Cinco séculos de história do estado de São Paulo estão em coleção a ser lançada na terça no MIS

Marli Moreira

Durante todo o período colonial, entre os séculos 16 e 18, a maioria da população do mais rico estado brasileiro, São Paulo, vivia sob condições miseráveis e, no primeiro recenseamento feito no Brasil, em 1872, o número de habitantes da capital paulista, na época uma província, era menor do que o de São Luís do Maranhão, no Norte do país.

Essas são algumas das informações que os leitores poderão encontrar na coleção História Geral do Estado de São Paulo a ser lançada, na próxima terça-feira, dia 28, às 19h, no Museu da Imagem e do Som (MIS), segundo o coordenador da publicação, Marco Antonio Villa, professor do Departamento de Ciências Sociais da Universidade Federal de São Carlos (Ufscar), doutor em história e mestre em sociologia pela Universidade de São Paulo (USP).

O acadêmico informou que será a primeira publicação na qual os autores esmiúçam, além dos fatos mais relevantes da história da cidade de São Paulo, a evolução ocorrida no interior paulista. A obra contém cinco volumes com a historiografia de cinco séculos (do 16 ao 20 ) e contou com os seguintes autores: José Jobson de Andrade Arruda, Francisco Vidal Luna, José Leonardo do Nascimento, Tânia Regina de Luca e José de Souza Martins.

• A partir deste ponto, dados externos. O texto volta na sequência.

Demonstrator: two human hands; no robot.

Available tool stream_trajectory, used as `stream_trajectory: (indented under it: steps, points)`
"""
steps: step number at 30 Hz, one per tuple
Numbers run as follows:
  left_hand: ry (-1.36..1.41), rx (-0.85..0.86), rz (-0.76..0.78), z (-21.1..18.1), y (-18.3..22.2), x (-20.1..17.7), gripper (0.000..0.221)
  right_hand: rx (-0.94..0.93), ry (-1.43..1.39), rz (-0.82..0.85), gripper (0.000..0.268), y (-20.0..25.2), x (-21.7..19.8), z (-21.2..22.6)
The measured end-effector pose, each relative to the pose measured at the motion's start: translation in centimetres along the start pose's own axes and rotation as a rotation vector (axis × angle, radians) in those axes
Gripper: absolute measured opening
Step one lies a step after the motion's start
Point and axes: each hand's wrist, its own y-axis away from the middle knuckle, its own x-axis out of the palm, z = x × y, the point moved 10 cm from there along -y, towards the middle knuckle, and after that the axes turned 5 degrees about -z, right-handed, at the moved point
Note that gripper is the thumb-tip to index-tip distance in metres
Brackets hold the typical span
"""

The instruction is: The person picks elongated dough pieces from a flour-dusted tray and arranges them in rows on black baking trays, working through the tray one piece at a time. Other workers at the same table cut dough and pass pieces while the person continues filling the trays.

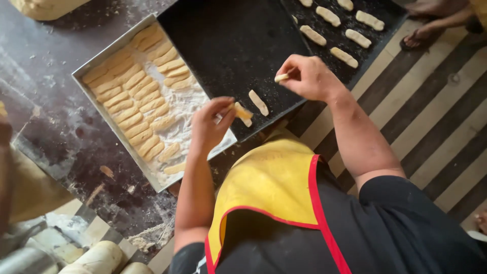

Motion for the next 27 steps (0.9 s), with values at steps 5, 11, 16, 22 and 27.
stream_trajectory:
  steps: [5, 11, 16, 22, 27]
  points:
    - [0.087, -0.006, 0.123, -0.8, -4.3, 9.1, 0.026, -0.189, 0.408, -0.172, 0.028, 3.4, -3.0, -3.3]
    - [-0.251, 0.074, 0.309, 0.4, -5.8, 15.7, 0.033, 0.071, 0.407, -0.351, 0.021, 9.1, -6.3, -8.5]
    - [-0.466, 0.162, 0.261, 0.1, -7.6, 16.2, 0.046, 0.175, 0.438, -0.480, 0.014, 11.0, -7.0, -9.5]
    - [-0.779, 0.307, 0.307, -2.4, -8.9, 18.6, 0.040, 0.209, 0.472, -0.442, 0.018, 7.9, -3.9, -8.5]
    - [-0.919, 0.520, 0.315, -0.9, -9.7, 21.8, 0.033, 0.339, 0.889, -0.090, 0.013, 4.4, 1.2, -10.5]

“A ideia é dar uma visão geral do estado de São Paulo porque, normalmente quando se fala de história, sempre a capital é priorizada e há um apagamento, vamos chamar assim, do interior”, justificou Villa. Ele observou que a obra contém uma bibliografia comentada e um espaço, denominado de Lugares da Memória, em que são apontados os locais para visitação citados nos livros.

Nos dois últimos volumes, dedicados ao século 20, um dos fatos curiosos é o movimento da imigração com a chegada, especialmente, na década de 1930 de pessoas vindas da Europa e da Ásia, “que consagraram essa característica cosmopolita de São Paulo”, diz Villa. Ele acrescentou que a própria literatura nacional mostra o que foi São Paulo em termos de atratividade interna, citando Vidas Secas, de Graciliano Ramos; Seara, de Jorge Amado, e O Quinze, de Rachel de Queiroz. ”Os personagens desses livros, oprimidos pela seca no Nordeste, sempre migravam para São Paulo”.

Após a inauguração da Rodovia Rio-Bahia, em 1949, aumentou o deslocamento populacional para São Paulo. ”Nenhum lugar recebeu tanta gente, e em todo o Continente Americano não há fato semelhante“, disse o acadêmico.

Sobre o desenvolvimento do interior, Villa destacou que o surgimento de universidades resultaram em polos de conhecimento científico, contribuindo para a expansão econômica não só do estado como do país. Um dos exemplos apontados por ele é a Escola Superior de Agricultura Luiz de Queiroz, a Esalq, da Universidade de São Paulo (USP), em Piracicaba, no desenvolvimento do etanol. O professor citou ainda entre outros São José do Rio Preto como referência em medicina.

O secretário estadual da Cultura, Andrea Matarazzo, informou que a coleção envolveu um investimento de R$ 250 mil e destina-se a melhorar o nível de conhecimento dos alunos da rede pública. Mas também estará à venda ao público por meio da Imprensa Oficial. “Como membro de uma família que teve papel muito relevante [na história de São Paulo], principalmente no desenvolvimento industrial do estado de São Paulo, me dá muito orgulho entregar esse produto”, disse.